__Task directions__
Check each line of the material that follows, and copy those holding the string "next".

__Records for processing__
————

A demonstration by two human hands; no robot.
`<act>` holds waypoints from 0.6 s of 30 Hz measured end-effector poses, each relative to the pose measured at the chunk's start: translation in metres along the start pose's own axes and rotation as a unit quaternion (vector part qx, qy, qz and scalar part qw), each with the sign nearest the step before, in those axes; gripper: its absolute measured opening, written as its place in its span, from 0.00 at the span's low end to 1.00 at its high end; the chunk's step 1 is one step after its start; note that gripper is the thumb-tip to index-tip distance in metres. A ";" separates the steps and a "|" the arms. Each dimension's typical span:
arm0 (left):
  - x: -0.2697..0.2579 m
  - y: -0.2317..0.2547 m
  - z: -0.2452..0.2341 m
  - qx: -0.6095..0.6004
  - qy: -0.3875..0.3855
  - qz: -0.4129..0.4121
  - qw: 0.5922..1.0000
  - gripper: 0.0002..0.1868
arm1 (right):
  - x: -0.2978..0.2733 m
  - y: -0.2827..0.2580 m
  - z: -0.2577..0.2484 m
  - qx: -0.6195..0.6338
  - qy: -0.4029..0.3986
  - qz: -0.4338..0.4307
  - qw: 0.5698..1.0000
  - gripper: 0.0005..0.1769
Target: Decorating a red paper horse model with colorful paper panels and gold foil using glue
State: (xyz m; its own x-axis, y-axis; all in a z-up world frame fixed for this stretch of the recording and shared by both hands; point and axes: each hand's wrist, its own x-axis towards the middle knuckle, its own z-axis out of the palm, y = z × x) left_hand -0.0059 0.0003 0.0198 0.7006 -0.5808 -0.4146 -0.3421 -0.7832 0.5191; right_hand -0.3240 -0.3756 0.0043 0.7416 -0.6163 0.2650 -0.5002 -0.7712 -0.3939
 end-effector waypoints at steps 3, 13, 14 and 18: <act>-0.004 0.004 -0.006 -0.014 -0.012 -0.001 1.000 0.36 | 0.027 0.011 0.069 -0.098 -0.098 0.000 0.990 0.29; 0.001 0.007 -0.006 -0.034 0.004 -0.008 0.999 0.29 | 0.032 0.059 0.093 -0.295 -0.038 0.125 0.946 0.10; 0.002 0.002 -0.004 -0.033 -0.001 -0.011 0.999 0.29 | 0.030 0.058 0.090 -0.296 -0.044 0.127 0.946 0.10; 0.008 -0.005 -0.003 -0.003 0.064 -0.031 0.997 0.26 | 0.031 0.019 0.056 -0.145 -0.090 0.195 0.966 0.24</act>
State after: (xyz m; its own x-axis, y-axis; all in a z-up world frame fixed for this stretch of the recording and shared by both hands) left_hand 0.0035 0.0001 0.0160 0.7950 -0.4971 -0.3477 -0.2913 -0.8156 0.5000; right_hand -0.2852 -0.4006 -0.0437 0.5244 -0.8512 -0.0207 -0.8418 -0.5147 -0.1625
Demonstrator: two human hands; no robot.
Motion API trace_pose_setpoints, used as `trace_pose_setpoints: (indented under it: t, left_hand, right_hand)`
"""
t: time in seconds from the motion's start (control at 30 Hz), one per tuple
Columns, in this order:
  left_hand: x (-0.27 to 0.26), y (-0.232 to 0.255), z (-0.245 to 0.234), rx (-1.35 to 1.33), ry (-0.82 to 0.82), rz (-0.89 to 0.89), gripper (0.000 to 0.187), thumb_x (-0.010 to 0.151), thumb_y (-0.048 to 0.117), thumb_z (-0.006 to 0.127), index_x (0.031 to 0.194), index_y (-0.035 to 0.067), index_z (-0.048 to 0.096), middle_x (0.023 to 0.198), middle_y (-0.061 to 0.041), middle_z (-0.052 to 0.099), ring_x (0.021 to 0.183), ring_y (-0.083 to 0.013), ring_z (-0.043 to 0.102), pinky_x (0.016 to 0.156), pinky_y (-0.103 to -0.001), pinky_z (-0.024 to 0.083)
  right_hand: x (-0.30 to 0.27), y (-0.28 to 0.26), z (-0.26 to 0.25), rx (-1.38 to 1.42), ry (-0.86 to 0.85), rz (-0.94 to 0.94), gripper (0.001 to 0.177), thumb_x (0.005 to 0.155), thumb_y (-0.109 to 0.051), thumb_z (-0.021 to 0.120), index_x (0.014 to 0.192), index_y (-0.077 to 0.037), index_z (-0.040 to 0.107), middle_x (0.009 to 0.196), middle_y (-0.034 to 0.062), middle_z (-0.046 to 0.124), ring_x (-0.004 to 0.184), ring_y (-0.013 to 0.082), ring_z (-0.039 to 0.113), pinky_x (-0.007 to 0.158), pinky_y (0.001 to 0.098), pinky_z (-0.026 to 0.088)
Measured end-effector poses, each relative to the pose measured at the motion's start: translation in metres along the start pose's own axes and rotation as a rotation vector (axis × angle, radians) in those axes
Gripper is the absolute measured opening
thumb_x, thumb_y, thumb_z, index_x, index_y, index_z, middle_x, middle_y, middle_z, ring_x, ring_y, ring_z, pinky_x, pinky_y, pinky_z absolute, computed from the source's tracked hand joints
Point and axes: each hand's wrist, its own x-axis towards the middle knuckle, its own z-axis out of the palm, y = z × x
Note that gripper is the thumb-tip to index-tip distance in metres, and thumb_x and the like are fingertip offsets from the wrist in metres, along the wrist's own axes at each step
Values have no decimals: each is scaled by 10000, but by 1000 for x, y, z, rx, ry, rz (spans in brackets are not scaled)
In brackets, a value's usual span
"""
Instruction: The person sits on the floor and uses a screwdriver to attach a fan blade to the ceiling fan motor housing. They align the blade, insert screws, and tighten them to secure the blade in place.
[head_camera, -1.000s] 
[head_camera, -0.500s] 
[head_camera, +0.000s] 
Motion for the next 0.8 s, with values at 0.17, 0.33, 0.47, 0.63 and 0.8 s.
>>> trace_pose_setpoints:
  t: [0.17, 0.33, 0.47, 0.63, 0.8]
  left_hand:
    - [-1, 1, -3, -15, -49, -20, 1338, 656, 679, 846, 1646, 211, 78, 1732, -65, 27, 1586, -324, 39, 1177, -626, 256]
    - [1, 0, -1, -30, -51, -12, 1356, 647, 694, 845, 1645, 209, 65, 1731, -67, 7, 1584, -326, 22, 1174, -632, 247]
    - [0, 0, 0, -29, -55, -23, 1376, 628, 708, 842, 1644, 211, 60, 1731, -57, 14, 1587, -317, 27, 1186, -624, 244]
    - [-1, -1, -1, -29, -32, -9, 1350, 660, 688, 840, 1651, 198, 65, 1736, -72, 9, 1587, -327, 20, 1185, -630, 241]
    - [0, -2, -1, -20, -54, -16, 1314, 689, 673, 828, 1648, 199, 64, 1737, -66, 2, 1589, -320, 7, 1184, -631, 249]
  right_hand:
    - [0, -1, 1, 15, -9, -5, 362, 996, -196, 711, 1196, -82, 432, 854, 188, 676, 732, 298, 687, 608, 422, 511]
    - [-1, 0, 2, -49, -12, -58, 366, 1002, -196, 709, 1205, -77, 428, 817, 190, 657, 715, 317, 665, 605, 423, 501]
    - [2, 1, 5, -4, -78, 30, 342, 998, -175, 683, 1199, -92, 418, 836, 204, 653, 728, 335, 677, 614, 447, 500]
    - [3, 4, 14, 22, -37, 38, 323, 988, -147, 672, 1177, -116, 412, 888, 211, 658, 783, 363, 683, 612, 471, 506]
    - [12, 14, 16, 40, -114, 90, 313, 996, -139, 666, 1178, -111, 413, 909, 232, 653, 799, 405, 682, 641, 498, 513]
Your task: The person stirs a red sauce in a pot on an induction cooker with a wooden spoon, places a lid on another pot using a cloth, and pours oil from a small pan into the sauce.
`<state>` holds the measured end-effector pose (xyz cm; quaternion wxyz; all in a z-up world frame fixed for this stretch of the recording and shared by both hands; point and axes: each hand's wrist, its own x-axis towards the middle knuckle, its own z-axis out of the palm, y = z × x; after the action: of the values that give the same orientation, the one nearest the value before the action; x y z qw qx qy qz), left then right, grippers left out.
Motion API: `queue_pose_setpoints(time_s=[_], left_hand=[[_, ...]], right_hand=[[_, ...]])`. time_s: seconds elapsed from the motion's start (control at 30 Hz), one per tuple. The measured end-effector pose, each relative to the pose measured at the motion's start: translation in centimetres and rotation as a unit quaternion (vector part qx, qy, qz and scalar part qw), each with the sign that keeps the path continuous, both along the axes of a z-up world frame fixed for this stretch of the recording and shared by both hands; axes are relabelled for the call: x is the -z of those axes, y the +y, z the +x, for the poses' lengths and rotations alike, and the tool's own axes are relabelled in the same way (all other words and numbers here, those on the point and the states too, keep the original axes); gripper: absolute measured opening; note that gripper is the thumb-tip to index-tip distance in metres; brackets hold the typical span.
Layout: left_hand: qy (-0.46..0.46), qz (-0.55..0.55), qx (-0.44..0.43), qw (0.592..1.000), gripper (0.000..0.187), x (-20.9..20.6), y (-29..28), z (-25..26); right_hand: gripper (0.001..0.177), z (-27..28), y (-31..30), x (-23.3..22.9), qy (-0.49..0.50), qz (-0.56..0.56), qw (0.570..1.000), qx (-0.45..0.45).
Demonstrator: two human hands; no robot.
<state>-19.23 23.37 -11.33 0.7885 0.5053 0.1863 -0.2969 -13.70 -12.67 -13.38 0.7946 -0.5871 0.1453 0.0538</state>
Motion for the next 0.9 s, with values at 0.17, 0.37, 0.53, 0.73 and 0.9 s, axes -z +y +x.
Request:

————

__Task result__
Motion for the next 0.8 s, with values at 0.17, 0.33, 0.47, 0.63 and 0.8 s.
Motion for the next 0.9 s, with values at 0.17, 0.37, 0.53, 0.73 and 0.9 s, axes -z +y +x.

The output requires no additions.